** TASK INSTRUCTIONS **
The answer must consist only of the lines from the line with "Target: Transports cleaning" to the line with "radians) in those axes", both included, exactly as they stand below.

━━━━━ INFORMATION SUPPLIED ━━━━━

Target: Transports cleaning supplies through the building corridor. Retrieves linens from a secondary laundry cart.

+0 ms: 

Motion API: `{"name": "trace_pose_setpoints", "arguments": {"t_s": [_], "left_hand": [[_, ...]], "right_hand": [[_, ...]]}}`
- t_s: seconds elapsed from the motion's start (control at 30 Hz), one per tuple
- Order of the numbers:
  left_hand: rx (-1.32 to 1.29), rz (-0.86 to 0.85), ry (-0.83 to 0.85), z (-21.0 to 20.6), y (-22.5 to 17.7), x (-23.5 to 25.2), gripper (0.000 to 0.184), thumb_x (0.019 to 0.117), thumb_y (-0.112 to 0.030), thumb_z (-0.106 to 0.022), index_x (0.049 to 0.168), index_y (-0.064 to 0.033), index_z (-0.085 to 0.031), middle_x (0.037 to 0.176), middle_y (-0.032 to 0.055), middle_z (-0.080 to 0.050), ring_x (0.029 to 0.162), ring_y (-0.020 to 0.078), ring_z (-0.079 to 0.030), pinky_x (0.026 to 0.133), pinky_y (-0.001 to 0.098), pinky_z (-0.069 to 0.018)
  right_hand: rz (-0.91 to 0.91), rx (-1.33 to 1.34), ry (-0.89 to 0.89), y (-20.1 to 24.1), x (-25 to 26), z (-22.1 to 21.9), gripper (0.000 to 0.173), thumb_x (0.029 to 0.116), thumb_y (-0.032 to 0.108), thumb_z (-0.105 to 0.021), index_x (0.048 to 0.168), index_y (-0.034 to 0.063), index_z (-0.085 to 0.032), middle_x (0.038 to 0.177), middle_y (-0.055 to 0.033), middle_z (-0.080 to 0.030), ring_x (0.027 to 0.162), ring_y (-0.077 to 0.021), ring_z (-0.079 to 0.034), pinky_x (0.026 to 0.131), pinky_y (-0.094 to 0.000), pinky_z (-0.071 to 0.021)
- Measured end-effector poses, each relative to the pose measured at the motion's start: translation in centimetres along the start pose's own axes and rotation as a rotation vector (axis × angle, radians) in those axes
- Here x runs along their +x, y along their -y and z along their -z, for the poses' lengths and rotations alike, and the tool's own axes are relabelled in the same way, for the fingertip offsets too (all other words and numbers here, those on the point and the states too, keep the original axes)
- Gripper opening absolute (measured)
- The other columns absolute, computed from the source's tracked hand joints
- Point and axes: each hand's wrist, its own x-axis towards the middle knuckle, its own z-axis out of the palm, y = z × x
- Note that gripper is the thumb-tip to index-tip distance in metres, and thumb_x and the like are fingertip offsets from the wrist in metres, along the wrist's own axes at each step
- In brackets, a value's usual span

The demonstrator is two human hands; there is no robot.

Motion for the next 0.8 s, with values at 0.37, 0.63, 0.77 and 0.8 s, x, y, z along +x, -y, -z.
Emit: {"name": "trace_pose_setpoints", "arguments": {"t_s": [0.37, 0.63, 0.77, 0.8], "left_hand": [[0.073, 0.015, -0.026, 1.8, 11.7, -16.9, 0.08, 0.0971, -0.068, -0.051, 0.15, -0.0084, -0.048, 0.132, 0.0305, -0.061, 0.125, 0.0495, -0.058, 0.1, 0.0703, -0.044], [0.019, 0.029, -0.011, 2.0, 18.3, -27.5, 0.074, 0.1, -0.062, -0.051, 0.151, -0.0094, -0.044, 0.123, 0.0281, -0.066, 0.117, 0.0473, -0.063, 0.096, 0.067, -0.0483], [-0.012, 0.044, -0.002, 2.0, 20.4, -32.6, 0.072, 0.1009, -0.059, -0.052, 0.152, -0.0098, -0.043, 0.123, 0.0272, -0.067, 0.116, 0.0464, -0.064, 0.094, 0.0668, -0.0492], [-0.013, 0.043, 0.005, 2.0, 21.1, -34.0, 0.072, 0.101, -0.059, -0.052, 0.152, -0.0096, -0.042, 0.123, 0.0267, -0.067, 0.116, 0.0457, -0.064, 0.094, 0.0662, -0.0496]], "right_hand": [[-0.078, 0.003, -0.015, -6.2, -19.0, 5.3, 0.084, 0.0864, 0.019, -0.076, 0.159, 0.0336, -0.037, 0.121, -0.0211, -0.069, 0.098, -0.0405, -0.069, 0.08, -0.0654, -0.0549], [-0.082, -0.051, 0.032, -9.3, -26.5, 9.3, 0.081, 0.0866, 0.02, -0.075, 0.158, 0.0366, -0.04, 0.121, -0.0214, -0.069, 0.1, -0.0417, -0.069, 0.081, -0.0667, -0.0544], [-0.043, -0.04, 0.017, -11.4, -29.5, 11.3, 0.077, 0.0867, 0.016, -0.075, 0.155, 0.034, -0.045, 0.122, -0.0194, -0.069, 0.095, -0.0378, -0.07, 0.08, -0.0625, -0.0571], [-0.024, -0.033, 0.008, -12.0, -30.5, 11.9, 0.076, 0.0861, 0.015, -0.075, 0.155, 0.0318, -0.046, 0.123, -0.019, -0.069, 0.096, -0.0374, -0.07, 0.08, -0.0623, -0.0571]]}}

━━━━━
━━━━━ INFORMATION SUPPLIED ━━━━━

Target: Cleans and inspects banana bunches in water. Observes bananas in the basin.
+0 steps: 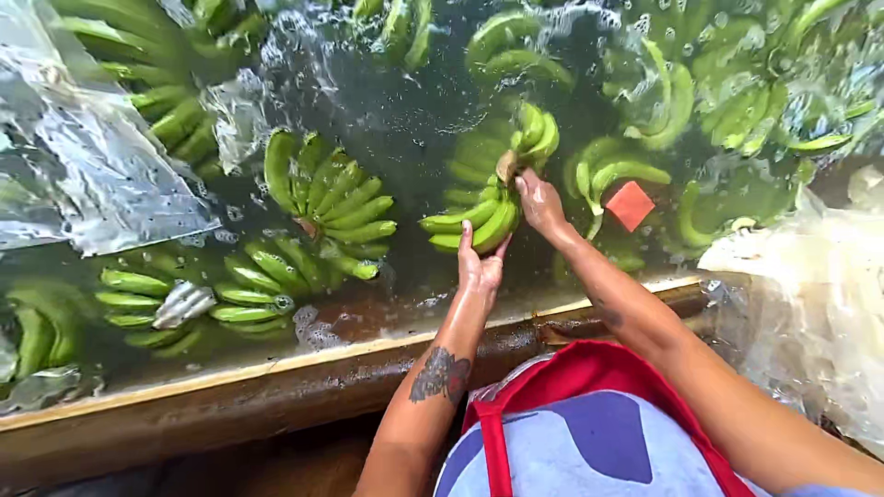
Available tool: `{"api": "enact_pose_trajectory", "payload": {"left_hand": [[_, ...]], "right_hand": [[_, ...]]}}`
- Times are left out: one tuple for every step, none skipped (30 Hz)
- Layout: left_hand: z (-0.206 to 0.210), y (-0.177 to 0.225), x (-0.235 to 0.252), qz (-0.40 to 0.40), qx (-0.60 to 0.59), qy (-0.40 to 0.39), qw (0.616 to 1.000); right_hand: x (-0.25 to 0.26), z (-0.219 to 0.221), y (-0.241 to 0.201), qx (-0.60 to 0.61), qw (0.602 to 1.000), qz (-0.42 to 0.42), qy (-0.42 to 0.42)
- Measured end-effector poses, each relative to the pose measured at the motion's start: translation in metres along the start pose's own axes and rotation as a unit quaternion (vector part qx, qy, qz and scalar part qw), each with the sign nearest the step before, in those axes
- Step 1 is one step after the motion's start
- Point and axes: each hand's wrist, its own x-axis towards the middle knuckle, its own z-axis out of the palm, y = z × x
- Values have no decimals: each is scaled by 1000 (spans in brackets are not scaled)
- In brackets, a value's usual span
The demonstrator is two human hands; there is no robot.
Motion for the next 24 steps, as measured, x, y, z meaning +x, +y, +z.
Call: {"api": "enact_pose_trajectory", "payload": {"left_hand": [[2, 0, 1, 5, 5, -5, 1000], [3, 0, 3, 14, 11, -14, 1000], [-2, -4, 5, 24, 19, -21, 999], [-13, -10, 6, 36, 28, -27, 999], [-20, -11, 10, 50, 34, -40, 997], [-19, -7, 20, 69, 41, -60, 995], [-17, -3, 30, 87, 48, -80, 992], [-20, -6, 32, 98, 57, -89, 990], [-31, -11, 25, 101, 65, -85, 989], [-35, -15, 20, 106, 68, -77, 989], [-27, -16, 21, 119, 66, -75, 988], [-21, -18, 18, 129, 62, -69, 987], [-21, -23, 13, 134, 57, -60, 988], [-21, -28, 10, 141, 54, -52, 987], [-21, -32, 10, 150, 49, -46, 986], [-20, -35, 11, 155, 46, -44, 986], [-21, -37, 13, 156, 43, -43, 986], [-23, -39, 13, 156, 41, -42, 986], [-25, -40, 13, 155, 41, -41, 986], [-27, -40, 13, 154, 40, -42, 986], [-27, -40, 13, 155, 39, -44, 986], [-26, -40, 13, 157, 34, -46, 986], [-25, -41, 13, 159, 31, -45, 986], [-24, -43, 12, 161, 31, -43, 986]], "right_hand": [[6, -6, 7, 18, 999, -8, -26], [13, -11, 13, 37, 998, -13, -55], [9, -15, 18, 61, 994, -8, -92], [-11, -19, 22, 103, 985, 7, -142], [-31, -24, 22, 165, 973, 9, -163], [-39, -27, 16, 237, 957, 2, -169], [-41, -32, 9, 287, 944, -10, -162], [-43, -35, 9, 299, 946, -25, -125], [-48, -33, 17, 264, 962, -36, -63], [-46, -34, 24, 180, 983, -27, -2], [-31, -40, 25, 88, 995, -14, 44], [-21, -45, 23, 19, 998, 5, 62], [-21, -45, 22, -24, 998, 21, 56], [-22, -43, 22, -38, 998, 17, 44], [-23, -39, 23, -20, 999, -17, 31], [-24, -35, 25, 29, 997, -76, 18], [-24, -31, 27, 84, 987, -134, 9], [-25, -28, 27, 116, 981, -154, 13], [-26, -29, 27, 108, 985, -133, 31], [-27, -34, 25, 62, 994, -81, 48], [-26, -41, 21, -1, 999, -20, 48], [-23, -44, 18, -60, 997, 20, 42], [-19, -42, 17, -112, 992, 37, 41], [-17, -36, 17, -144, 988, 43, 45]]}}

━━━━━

** WRITTEN RESPONSE **
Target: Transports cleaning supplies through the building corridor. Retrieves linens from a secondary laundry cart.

+0 ms: 

Motion API: `{"name": "trace_pose_setpoints", "arguments": {"t_s": [_], "left_hand": [[_, ...]], "right_hand": [[_, ...]]}}`
- t_s: seconds elapsed from the motion's start (control at 30 Hz), one per tuple
- Order of the numbers:
  left_hand: rx (-1.32 to 1.29), rz (-0.86 to 0.85), ry (-0.83 to 0.85), z (-21.0 to 20.6), y (-22.5 to 17.7), x (-23.5 to 25.2), gripper (0.000 to 0.184), thumb_x (0.019 to 0.117), thumb_y (-0.112 to 0.030), thumb_z (-0.106 to 0.022), index_x (0.049 to 0.168), index_y (-0.064 to 0.033), index_z (-0.085 to 0.031), middle_x (0.037 to 0.176), middle_y (-0.032 to 0.055), middle_z (-0.080 to 0.050), ring_x (0.029 to 0.162), ring_y (-0.020 to 0.078), ring_z (-0.079 to 0.030), pinky_x (0.026 to 0.133), pinky_y (-0.001 to 0.098), pinky_z (-0.069 to 0.018)
  right_hand: rz (-0.91 to 0.91), rx (-1.33 to 1.34), ry (-0.89 to 0.89), y (-20.1 to 24.1), x (-25 to 26), z (-22.1 to 21.9), gripper (0.000 to 0.173), thumb_x (0.029 to 0.116), thumb_y (-0.032 to 0.108), thumb_z (-0.105 to 0.021), index_x (0.048 to 0.168), index_y (-0.034 to 0.063), index_z (-0.085 to 0.032), middle_x (0.038 to 0.177), middle_y (-0.055 to 0.033), middle_z (-0.080 to 0.030), ring_x (0.027 to 0.162), ring_y (-0.077 to 0.021), ring_z (-0.079 to 0.034), pinky_x (0.026 to 0.131), pinky_y (-0.094 to 0.000), pinky_z (-0.071 to 0.021)
- Measured end-effector poses, each relative to the pose measured at the motion's start: translation in centimetres along the start pose's own axes and rotation as a rotation vector (axis × angle, radians) in those axes

The response above is complete.